Le syndrome de Kitahara
Deux morts gisaient noirs, en janvier, au Brésil. Un feu qui bondissait depuis des jours à travers une île sauvage, laissant derrière lui des laies carbonisées, avait libéré les cadavres d'un entrelacs de lianes fleuries, dévoilant également des blessures sous les vêtements brûlés : c'étaient deux hommes à l'ombre d'une saillie rocheuse. Ils étaient étendus, invraisemblablement désarticulés, à quelques mètres de distance seulement, entre des tiges de fougères. Une corde rouge qui les reliait l'un à l'autre se consumait dans la braise. »
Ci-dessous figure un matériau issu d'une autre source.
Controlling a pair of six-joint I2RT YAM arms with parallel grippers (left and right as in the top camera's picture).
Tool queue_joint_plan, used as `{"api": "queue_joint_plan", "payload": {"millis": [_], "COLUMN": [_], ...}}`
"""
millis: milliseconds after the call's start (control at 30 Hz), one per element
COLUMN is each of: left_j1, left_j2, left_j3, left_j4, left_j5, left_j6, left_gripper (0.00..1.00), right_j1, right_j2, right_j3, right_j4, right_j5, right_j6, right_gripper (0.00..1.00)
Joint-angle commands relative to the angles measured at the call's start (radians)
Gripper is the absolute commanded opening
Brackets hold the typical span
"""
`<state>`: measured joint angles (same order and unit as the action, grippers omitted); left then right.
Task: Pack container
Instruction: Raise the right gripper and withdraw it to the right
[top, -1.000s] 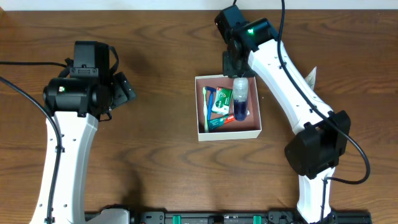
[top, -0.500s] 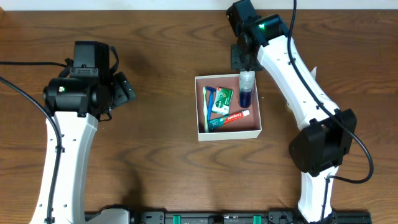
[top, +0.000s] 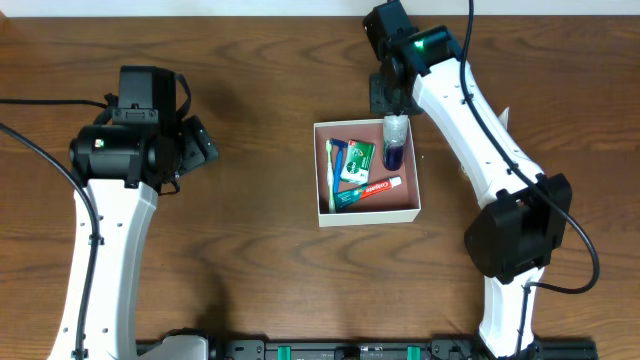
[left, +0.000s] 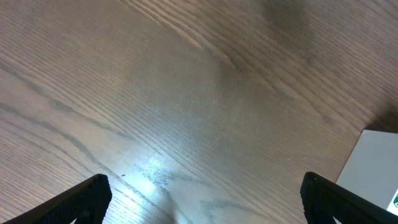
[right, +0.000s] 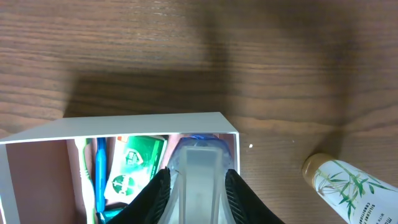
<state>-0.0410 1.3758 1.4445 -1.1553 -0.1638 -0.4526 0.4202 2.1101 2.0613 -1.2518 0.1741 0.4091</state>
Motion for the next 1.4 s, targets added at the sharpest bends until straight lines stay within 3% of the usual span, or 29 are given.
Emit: {"api": "queue_joint_plan", "payload": {"millis": [0, 367, 900, 1100, 1367], "left_j1": [0.004, 0.004, 0.004, 0.004, 0.004], "left_j2": [0.003, 0.003, 0.003, 0.003, 0.003], "left_j3": [0.001, 0.001, 0.001, 0.001, 0.001], "left_j4": [-0.003, -0.003, -0.003, -0.003, -0.003], "left_j5": [-0.005, -0.005, -0.005, -0.005, -0.005], "left_j6": [-0.016, -0.016, -0.016, -0.016, -0.016], "left_gripper": [0.98, 0.98, 0.98, 0.98, 0.98], "right_j1": [-0.002, -0.002, -0.002, -0.002, -0.007], "right_j2": [-0.035, -0.035, -0.035, -0.035, -0.039], "right_j3": [0.004, 0.003, 0.003, 0.003, 0.01], "right_j4": [0.003, -0.02, -0.039, -0.046, -0.034], "right_j5": [0.005, -0.007, -0.006, -0.006, -0.005], "right_j6": [-0.023, -0.022, -0.033, -0.044, -0.056], "right_gripper": [0.29, 0.35, 0.36, 0.44, 0.44]}}
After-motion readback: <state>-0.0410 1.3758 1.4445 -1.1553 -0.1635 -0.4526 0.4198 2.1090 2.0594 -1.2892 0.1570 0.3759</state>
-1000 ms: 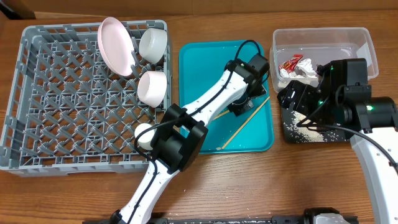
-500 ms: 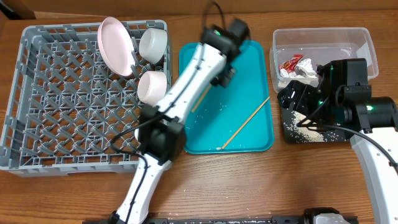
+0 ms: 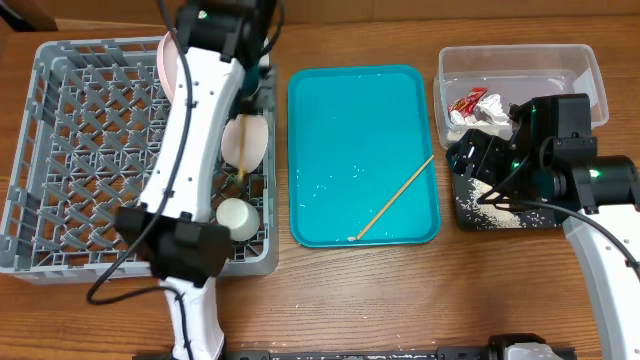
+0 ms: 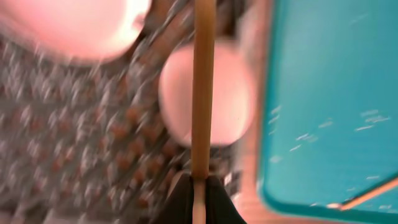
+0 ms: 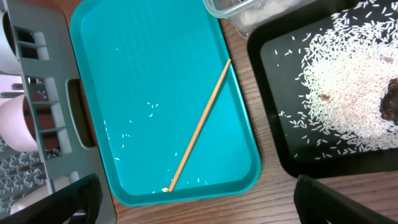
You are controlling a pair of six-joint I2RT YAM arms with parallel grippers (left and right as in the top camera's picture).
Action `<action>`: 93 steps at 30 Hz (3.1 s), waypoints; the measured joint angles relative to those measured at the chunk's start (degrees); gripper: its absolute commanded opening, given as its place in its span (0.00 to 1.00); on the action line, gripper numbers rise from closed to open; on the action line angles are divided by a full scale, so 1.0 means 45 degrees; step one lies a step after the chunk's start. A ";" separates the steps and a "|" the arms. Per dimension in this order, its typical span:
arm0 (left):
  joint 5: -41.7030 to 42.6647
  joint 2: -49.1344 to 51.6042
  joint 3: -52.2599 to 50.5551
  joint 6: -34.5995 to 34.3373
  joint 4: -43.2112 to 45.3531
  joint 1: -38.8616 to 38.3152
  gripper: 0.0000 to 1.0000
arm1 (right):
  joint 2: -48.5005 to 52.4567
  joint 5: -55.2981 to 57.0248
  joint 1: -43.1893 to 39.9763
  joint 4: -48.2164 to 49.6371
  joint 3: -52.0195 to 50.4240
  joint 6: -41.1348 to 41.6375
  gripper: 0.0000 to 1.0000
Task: Sort waste into correct bins and load items into the dishwasher
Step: 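Carry the chopstick with the left gripper and drop it into the rack, then move the left gripper back over the remaining chopstick on the teal tray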
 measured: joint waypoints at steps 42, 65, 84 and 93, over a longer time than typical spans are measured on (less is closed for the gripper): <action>0.0262 -0.4235 -1.0535 0.2594 0.7747 0.2652 0.50 | 0.0000 0.0000 0.0000 -0.0005 0.0000 -0.0005 1.00; 0.3541 -0.1627 -0.8922 0.6645 0.9505 -0.5736 0.64 | 0.0000 0.0000 0.0000 -0.0010 0.0000 0.0000 1.00; 0.1180 0.0262 -0.9020 0.8038 1.1506 -0.7563 0.73 | 0.0000 0.0087 -0.0005 0.0068 0.0000 0.0000 1.00; 0.1146 0.1030 -0.9020 0.8563 1.1589 -0.7538 0.61 | 0.0000 0.0092 -0.0005 0.0024 0.0000 0.0005 1.00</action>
Fascinant, flamboyant, hors du temps, Le Syndrome de Kitahara, qui renvoie sans cesse au passé halluciné des crimes nazis, s'inscrit dans l'ère mythique de l'éternel recommencement des guerres et des paix planétaires. Laissant filtrer les lueurs fantasmagoriques d'un véritable crépuscule des dieux, ce roman — Prix européen de littérature (Aristeion 1996) — marque l'apogée de l'oeuvre littéraire entreprise par Christoph Ransmayr avec Les Effrois de la glace et des ténèbres (1984) et Le Dernier des mondes (1988). Sans doute le plus grand livre de la littérature allemande depuis Le Tambour de Günter Grass.